Reputation: 506
C++ STL algorithm (list sort) OpenMP/multithreaded implementations
I was attempting to accelerate one of the kernels of my code which at its essence boils down to a sort (I am running this on a CPU with several cores). I discovered from this post (STL algorithms and concurrent programming) that some of these algorithms can be accelerated, for example, using OpenMP (see below).
I got quite decent speedup using __gnu_parallel::sort
E.g.
__gnu_parallel::sort(std::begin(X), std::end(X), [](X a, X b){ return a.member > b.member;});
It turns out that std::list is a much better container for my data. But this does not seem to have a parallel/multithreaded implementation for sort.

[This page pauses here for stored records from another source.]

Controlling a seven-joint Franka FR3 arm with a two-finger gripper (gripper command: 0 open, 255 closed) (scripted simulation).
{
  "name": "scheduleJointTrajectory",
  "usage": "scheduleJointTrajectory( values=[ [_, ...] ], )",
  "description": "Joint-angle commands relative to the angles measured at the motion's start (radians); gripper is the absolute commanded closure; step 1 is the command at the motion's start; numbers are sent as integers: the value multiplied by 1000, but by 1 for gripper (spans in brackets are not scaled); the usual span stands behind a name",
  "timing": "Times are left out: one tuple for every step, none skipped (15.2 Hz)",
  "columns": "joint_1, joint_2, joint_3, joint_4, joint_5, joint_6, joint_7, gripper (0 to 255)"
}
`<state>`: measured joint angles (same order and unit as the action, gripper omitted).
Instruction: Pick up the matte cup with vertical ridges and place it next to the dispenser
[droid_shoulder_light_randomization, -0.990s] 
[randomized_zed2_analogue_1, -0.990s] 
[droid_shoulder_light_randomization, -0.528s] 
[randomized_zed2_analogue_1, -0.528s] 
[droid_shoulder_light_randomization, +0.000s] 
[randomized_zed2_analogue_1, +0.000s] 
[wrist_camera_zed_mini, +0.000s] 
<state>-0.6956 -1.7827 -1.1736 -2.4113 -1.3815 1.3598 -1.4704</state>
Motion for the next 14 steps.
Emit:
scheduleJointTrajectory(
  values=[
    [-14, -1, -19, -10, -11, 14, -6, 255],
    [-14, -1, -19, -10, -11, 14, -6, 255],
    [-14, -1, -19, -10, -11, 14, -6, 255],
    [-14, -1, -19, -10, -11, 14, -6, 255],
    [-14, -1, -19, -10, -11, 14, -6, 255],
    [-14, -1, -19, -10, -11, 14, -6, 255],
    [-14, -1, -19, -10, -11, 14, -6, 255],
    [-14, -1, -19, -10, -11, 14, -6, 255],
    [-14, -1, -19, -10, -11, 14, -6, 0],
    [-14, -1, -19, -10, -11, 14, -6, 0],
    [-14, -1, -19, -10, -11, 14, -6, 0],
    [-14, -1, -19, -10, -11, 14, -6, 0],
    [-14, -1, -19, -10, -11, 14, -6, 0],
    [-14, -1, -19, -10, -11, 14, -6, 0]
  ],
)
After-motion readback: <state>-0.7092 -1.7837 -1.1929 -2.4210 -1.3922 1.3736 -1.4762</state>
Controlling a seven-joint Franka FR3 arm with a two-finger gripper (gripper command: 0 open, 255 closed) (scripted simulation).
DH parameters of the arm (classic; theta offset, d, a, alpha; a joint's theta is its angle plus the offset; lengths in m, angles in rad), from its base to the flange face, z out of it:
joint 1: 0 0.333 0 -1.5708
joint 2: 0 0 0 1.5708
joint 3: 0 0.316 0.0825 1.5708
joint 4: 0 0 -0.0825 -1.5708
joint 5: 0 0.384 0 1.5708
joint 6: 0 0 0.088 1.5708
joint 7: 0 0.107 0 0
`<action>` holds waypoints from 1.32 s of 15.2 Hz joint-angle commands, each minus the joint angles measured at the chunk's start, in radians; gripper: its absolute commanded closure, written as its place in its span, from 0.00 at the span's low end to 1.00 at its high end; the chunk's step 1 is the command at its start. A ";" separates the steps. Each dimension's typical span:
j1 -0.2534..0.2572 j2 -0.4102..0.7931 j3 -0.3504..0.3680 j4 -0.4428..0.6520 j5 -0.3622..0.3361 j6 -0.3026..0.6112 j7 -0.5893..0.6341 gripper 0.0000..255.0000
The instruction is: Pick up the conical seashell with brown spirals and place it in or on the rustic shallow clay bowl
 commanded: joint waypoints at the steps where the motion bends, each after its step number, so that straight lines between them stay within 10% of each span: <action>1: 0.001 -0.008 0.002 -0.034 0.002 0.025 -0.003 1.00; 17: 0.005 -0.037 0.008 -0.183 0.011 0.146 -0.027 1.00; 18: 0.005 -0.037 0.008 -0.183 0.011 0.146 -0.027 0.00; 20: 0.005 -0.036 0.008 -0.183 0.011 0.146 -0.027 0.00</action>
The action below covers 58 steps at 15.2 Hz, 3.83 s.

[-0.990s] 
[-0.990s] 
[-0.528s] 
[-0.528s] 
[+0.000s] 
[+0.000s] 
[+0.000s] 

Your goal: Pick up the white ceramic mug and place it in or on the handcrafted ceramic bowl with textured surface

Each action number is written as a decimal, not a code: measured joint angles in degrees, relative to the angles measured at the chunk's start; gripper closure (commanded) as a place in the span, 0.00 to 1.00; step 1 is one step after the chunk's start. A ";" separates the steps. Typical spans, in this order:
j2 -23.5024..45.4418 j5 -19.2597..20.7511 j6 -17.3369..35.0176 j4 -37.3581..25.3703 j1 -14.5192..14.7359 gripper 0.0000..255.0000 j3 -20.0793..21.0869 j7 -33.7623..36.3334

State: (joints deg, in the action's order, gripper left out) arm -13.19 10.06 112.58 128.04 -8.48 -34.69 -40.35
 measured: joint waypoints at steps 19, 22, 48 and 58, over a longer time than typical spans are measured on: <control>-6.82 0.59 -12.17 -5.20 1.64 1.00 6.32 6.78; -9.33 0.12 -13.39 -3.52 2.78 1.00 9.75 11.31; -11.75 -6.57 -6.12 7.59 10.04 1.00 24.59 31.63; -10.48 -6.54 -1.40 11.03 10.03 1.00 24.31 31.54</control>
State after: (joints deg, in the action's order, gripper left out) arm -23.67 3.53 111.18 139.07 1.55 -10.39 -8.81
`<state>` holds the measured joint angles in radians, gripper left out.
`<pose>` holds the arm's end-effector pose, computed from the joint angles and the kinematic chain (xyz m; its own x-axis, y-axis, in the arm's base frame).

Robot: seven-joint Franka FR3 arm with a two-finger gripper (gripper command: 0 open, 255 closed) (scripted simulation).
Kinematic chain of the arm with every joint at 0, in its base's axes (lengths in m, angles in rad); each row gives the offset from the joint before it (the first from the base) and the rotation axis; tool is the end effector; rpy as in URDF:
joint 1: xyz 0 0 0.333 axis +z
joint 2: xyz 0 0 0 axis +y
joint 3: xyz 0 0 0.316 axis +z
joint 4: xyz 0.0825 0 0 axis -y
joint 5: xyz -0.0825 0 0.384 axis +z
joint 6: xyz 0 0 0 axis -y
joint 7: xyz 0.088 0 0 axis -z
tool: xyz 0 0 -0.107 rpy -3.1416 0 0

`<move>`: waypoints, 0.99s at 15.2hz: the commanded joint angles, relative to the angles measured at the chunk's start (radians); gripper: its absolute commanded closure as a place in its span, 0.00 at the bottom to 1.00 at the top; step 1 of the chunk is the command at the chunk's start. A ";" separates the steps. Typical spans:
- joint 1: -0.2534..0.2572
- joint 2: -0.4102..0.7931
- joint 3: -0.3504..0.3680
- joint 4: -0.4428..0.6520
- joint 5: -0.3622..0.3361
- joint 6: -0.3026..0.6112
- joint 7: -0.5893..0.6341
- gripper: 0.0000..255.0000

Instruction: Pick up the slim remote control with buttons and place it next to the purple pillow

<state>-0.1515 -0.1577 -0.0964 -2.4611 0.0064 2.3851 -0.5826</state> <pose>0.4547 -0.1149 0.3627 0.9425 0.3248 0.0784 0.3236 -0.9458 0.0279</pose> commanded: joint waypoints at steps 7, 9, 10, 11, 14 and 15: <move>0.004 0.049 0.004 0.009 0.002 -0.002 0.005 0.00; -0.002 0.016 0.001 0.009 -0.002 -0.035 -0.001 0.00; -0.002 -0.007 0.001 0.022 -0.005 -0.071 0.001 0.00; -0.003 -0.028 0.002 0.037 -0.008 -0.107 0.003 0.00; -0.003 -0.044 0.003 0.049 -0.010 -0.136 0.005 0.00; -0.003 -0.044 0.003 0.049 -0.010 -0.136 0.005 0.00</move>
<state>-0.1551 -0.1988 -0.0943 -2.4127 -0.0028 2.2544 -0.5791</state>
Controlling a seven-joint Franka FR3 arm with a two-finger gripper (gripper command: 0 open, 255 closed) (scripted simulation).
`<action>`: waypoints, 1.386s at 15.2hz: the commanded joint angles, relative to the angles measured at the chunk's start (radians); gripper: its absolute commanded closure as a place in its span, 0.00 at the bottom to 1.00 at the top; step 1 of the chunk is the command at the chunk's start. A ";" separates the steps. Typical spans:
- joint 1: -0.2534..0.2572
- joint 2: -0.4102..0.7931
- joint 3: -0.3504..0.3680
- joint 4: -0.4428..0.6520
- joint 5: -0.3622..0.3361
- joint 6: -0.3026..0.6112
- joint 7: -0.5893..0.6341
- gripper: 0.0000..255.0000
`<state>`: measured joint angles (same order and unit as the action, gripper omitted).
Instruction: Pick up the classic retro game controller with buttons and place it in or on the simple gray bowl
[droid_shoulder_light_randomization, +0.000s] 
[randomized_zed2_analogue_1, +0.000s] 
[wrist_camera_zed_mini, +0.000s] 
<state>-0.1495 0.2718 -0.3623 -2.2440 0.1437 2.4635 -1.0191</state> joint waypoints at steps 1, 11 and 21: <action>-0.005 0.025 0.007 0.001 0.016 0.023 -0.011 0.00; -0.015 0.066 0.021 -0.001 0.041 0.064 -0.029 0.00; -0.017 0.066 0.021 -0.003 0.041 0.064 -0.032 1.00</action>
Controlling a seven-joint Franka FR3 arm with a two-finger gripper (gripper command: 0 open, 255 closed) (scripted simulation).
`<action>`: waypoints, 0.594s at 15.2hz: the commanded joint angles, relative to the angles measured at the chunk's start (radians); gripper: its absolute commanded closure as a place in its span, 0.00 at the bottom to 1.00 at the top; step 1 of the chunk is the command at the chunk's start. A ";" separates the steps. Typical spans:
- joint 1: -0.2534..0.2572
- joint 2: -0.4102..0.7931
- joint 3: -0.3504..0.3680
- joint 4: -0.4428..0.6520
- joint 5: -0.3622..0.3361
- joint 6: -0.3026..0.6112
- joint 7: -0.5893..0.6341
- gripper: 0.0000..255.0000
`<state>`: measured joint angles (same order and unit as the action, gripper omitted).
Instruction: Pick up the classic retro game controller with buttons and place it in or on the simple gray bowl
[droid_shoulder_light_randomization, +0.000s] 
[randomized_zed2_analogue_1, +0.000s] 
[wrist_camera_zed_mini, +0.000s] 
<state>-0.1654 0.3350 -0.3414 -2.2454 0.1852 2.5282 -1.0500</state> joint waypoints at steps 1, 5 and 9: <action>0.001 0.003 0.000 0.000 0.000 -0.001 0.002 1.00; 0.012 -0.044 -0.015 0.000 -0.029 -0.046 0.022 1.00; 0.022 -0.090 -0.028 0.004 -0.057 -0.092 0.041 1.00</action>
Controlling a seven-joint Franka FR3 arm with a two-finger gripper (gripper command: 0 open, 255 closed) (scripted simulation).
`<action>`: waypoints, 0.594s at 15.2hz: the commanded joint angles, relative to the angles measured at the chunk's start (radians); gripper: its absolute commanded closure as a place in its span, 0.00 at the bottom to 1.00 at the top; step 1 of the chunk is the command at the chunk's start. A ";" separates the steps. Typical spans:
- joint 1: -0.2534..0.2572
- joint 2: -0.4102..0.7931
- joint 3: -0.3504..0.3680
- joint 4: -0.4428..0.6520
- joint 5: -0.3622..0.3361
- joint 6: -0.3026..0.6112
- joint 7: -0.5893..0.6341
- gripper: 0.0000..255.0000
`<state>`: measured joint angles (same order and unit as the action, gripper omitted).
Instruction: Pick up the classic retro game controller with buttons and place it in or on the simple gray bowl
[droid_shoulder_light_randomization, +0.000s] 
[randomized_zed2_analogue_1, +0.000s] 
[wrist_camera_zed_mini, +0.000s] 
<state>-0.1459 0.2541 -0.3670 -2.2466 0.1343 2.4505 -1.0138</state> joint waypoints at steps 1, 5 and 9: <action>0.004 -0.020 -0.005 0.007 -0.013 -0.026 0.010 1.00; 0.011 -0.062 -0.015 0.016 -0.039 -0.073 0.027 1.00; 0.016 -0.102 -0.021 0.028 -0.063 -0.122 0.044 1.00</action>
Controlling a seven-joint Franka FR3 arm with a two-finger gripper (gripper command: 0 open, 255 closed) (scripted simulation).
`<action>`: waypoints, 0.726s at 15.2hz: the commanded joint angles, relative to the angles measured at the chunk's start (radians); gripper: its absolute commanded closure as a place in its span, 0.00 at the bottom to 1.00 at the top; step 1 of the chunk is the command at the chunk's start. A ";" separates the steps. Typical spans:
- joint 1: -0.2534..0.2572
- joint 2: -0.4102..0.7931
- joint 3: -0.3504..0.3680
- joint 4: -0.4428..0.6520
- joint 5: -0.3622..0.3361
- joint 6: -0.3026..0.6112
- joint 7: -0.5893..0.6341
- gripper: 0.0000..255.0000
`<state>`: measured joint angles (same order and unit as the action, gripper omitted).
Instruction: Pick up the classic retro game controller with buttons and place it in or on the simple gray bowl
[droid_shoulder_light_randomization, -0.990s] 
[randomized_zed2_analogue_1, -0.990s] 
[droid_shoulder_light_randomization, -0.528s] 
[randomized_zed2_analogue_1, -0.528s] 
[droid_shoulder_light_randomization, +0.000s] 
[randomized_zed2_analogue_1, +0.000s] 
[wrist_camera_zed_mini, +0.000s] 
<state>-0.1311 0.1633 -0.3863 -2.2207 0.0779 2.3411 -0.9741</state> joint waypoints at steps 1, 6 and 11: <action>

The post linked above is was dated 2010. I was wondering what the most current wisdom is on this.
Upvotes: 1
Views: 1489
Answers (2)
Reputation: 4677
Since C++ 17 you may consider parallel sort algorithms std::sort(std::execution::par, ...
Upvotes: 1
Reputation: 28826
In the case of Microsoft (prior to Visual Studio 2015), std::list::sort uses an array of lists, where array[i] is either an empty list or a list of size 2 to the power i (1,2,4,8, ... ). Nodes are taken from the original list one at a time and merged into the array, then the array is merged to form a single sorted list. Assuming compare overhead isn't excessive, this is a memory bound process, and multi-threading won't help due to the overhead of scanning a list to split up the list, nearly doubling the number of memory read operations. Here is example code for this type of list sort with the restriction that the compare is < not <=, so the operands have to be reversed to keep the sort stable.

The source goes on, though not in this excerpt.